Veeam Backup & Replication Monitoring Feature: Tape Drive Alerts


Userlevel 7
Badge +20

Everyday is a school day, and today I found out something really cool that Veeam was doing, that I never knew about because “It Just Works”.

I had an alert generated from a customer system today that I had never seen before. Now I’ve seen plenty of alerts for different backup issues, whether they’re caused by networks, BSODs, disk space constraints etc, but I got surprised by this completely new one.

 

A Tape Drive Alert, but of an unexpected variety

 

Warning: “TapeDrive alert: The voltage supply to the tape drive is outside the specified range.”

As I said above, I’d never seen this warning before! I didn’t know that Veeam was tracking such attributes of the tape drives it uses. So I set about looking up the root cause of the problem and busted out some “Google-Fu” to find who else had these issues in the past and I found this page of Veeam Documentation:

Tape Drive Alerts – Veeam Backup Guide for vSphere

This web page has all of the alert codes, the severity of the issue, a description about the issue and what has caused the issue.

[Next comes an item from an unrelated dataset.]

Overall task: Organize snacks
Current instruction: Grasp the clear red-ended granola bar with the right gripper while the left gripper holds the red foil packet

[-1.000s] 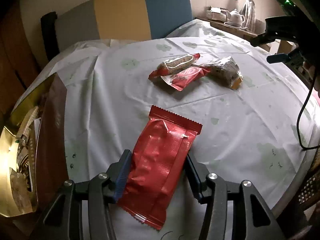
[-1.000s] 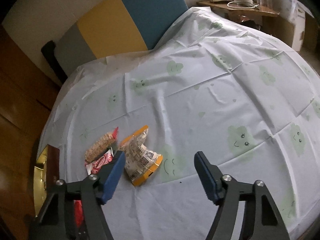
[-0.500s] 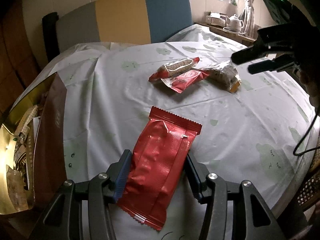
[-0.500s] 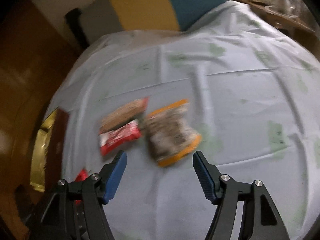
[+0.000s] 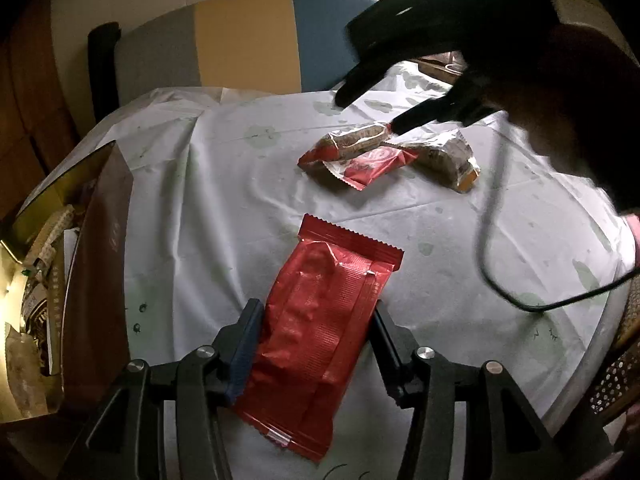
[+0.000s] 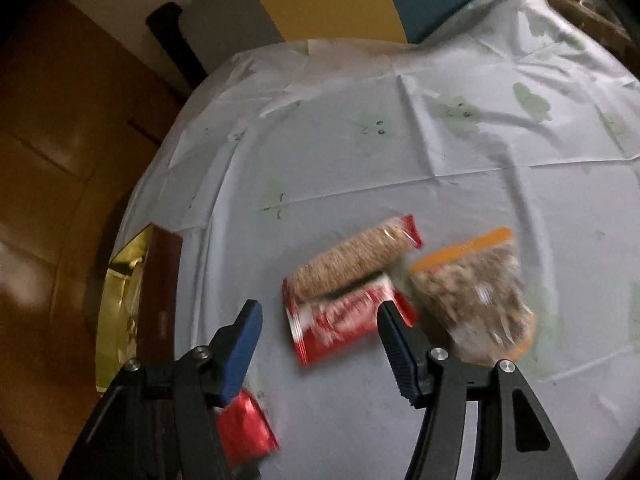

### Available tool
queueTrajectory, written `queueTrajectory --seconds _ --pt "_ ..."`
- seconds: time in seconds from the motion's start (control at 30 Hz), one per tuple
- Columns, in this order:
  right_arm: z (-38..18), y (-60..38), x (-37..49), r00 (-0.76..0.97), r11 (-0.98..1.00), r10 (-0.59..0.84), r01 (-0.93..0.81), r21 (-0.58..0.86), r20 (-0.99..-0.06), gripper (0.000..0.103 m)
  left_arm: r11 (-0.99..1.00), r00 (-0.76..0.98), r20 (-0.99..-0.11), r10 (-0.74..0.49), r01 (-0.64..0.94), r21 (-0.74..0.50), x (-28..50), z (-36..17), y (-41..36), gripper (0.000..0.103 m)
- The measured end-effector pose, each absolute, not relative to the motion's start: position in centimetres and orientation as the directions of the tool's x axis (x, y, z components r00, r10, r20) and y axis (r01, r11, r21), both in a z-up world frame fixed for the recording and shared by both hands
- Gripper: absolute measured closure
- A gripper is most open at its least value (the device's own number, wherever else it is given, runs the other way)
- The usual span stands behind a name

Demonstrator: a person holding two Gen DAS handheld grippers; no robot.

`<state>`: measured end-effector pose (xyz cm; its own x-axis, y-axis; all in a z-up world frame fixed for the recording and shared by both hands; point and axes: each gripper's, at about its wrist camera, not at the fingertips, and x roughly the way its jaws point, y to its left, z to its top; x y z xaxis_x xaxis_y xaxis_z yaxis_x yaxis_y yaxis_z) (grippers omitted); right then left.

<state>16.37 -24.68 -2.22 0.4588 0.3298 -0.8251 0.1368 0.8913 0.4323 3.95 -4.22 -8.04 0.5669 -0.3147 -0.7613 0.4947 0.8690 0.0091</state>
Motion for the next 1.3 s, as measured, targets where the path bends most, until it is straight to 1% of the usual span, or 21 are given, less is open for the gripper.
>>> queueTrajectory --seconds 0.07,0.2,0.27,0.33,0.43,0.5,0.57,0.67,0.8,0.87,0.97,1.17,1.3 --pt "-3.2 -24.2 17.9 0.437 0.888 0.323 0.167 0.428 -0.84 0.045 0.868 0.565 -0.76 -0.322 0.497 0.002 4.0 -8.0 -4.1 0.049" --pt "-5.2 -23.8 20.3 0.395 0.891 0.281 0.231 0.39 -0.875 0.046 0.867 0.56 -0.758 -0.336 0.499 -0.015 4.1 -8.1 -3.9 0.049" --pt "-5.5 -23.7 21.1 0.399 0.892 0.27 0.24 0.384 -0.876 0.047 0.866 0.56 -0.757 -0.337 0.5 -0.016 4.1 -8.1 -3.9 0.049" --pt "-5.9 -23.4 22.0 0.39 0.901 0.249 0.242 0.36 -0.886 0.053 0.865 0.559 -0.756 -0.341 0.501 -0.02 4.1 -8.2 -3.8 0.049" --pt "-5.8 -22.1 23.0 0.399 0.941 0.204 0.171 0.291 -0.894 0.056 0.865 0.559 -0.756 -0.341 0.501 -0.02 4.1 -8.1 -3.8 0.049" --pt "-5.4 -20.5 23.6 0.414 0.97 0.175 0.084 0.229 -0.893 0.059 0.866 0.56 -0.756 -0.34 0.501 -0.019 4.0 -8.1 -3.8 0.049" --pt "-5.0 -19.1 23.8 0.422 0.984 0.155 0.018 0.179 -0.893 0.068 0.866 0.559 -0.756 -0.341 0.5 -0.02 4.1 -8.1 -3.8 0.049" --pt "-4.0 -17.6 23.4 0.444 0.989 0.149 -0.059 0.137 -0.883 0.073 0.866 0.557 -0.757 -0.341 0.5 -0.023 4.1 -8.1 -3.8 0.049" --pt "-1.3 -16.6 21.1 0.468 0.978 0.184 -0.176 0.113 -0.864 0.076 0.867 0.558 -0.757 -0.339 0.498 -0.022 4.2 -8.2 -3.9 0.049" --pt "-0.2 -17.2 18.9 0.463 0.969 0.199 -0.226 0.102 -0.864 0.079 0.867 0.557 -0.757 -0.34 0.499 -0.023 4.2 -8.2 -3.8 0.049" --pt "0.5 -18.0 15.7 0.433 0.956 0.221 -0.275 0.105 -0.874 0.079 0.866 0.554 -0.758 -0.343 0.5 -0.027 4.3 -8.2 -3.8 0.049" --pt "-1.4 -20.3 9.2 0.328 0.941 0.231 -0.315 0.124 -0.916 0.08 0.868 0.556 -0.76 -0.337 0.496 -0.022 4.3 -8.2 -3.8 0.049" --pt "-3.3 -21.8 6.4 0.271 0.945 0.235 -0.287 0.155 -0.933 0.079 0.87 0.555 -0.762 -0.334 0.493 -0.022 4.4 -8.1 -3.9 0.049"
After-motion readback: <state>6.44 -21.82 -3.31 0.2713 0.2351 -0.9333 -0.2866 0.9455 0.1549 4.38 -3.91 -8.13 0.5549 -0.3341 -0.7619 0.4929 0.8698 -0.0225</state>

Now some of these errors you might be expecting to see such as “Media Error”, your data is at risk or read/write warnings, but some of the warnings here really go above and beyond what Veeam NEEDS to look at to do its job, examples:

  • Cooling fan failure
  • Voltage supply low/high / Power Consumption low/high
  • Humidity
  • Firmware
  • Redundant Power supply failed.

 

Ok cool, but why is this a big deal?

 

As technologies have evolved, we’ve added more abstract layers and isolations between tiers, and it’s great from some perspectives but restrictive to others. These tiers are often unaware of faults or early warning signs above or below them, for example:

  • In the storage world, an operating system doesn’t know that a disk has failed in a RAID array if it’s controlled by a RAID controller, as long as it can continue to read/write it’s unaware of a problem with the underlying layer.
  • In the networking world, a device doesn’t know that a highly available route has lost one of its paths, the traffic still flows, so it is unaware.
  • In the computing world, a virtual machine doesn’t know the physical host it resides upon has lost a redundant power supply, it is still running and so it is unaware.

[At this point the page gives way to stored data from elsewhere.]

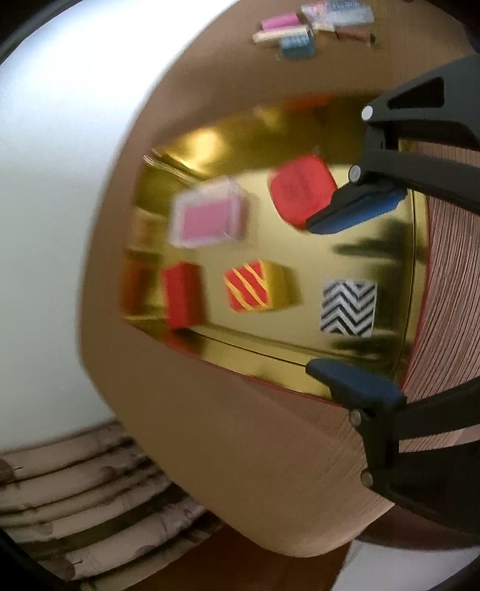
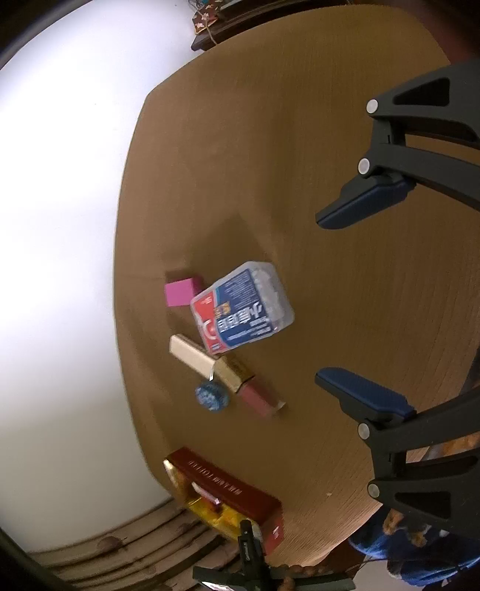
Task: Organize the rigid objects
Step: 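Carry the chevron cube over the tin and open the left gripper, then grasp the pink eraser with the right gripper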
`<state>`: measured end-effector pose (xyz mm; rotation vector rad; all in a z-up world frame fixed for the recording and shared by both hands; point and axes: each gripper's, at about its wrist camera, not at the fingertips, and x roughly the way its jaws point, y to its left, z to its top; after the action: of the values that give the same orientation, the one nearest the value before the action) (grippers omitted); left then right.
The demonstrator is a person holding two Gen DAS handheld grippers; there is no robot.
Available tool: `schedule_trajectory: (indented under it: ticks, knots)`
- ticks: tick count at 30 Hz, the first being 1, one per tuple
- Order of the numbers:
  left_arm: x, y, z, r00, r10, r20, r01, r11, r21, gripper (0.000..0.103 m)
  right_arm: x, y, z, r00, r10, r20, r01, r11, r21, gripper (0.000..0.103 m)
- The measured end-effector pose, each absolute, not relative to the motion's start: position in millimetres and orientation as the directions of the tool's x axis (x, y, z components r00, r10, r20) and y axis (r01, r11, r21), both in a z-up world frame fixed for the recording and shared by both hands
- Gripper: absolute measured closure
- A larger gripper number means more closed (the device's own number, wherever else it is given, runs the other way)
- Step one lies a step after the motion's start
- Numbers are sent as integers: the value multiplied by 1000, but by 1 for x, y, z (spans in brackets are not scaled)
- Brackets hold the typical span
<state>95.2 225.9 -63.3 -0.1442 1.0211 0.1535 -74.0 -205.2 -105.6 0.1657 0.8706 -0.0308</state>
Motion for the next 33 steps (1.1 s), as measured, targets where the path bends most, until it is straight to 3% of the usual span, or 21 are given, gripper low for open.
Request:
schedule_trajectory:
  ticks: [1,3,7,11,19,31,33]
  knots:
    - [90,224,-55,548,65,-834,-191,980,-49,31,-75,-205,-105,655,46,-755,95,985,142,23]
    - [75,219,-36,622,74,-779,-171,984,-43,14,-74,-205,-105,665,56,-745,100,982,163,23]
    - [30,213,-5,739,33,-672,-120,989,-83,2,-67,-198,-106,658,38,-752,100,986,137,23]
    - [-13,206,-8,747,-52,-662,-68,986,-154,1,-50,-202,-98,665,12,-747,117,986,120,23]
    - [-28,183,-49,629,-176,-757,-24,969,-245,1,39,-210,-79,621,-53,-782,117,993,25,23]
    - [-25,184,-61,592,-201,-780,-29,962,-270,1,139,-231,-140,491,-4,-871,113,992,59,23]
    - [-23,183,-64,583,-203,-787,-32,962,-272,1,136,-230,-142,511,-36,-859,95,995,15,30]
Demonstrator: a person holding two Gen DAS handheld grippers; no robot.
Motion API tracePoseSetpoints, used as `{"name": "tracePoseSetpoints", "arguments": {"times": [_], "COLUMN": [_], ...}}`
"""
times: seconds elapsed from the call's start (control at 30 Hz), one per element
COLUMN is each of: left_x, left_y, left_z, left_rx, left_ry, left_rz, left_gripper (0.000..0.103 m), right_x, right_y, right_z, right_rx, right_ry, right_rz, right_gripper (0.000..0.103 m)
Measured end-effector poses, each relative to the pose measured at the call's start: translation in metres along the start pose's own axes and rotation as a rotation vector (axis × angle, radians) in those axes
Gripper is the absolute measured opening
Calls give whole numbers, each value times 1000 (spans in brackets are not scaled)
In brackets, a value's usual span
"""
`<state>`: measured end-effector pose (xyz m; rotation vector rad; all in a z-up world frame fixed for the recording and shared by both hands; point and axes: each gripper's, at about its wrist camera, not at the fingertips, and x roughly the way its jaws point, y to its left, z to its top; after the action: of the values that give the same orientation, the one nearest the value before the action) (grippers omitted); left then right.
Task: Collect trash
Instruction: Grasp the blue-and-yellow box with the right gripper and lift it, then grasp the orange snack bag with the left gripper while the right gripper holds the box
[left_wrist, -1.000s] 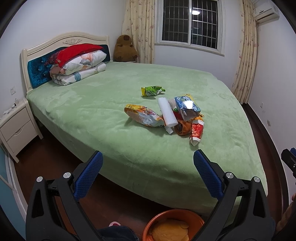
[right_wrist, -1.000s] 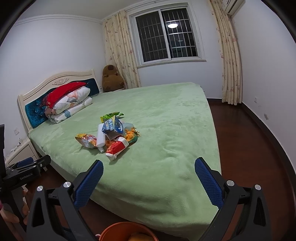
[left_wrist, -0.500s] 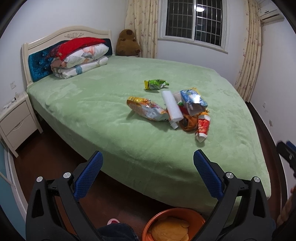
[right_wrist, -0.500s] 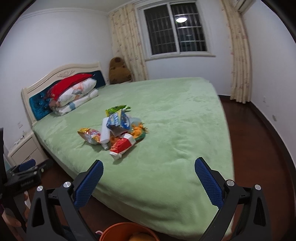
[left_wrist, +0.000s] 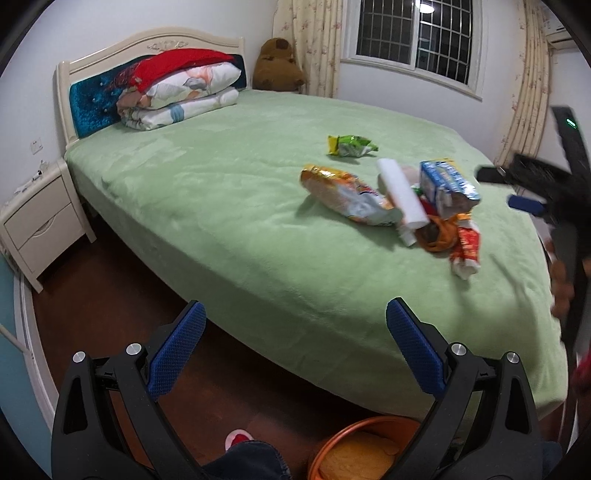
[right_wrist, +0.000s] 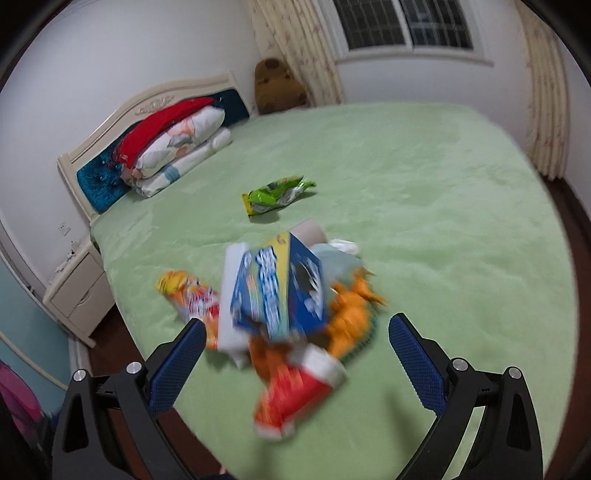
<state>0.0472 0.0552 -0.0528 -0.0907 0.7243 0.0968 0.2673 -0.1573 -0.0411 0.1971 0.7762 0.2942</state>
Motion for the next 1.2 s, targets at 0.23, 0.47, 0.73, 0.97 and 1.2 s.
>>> {"name": "tracePoseSetpoints", "arguments": {"times": [0.23,0.47,0.73,0.97,1.2], "left_x": [18,26,16,14,65], "left_y": [10,15,16,15,11], "left_z": [0,-1,1,5,43], "left_rx": [-15,-32,-40,-68,-183], "left_ry": [20,33,14,19,114], "left_rz": [-2,-15,-21,-75,-254], "left_gripper": [96,96,96,96,96], "right_x": [53,71,35,-60,-143], "right_y": [14,46,38,39,34], "right_z": [31,21,23,-5,-77], "right_rx": [14,-152,-65,-55,-61], "right_ry": [83,94,44,-90,-189], "right_rz": [-46,-291,-203,-56,37], "right_gripper": [97,86,54,54,54]}}
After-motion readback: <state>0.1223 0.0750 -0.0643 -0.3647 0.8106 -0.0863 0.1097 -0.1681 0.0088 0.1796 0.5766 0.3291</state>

Due to these scenarios we expect a lack of interaction between our systems, that we ourselves must aggregate this information, or use dedicated reporting systems to aggregate this information. Some exceptions exist of course, but largely the awareness of other layers is completely siloed. This is a missed opportunity as awareness of each of these scenarios could provide benefits.

Now, Veeam has their own monitoring and reporting product, Veeam One, so surely this would be the perfect time to talk about this and how it will collect all of this information? Wrong!

Veeam Backup & Replication actually is performing some key monitoring tasks built in, with these alerts for the Tape Drive being one of them. Realistically, Veeam only needs to concern itself when data isn’t being read or written successfully, and normally we would expect this siloed approach to our infrastructure, as long as Veeam can write a backup to tape, its job is done, right?

Veeam goes above and beyond here, sensor information provided by the Tape Drive is fed back into the job report, if the Tape Drive is reporting the humidity is too high, Veeam will tell you! Loss of power redundancy? Veeam will tell you that too! And Veeam is going to put that information straight into the output of the tape jobs impacted by this so you can get an immediate scope of what percentage of your tape jobs are at risk!

 

Conclusion

 

Credit needs to be given to Veeam for including this in their base product and not hiding this away behind an additional monitoring tool. Using these sensors to detect potential issues allows customers to proactively replace failing components and product their data availability. I’ve gone through the help center version history and can see this alert table was first added in version 9.5u4 so the functionality has existed for some time.


20 comments

Userlevel 7
Badge +17

Fine feature :sunglasses: Good to know that hardware problems of a tapedrive are shown within Veeam.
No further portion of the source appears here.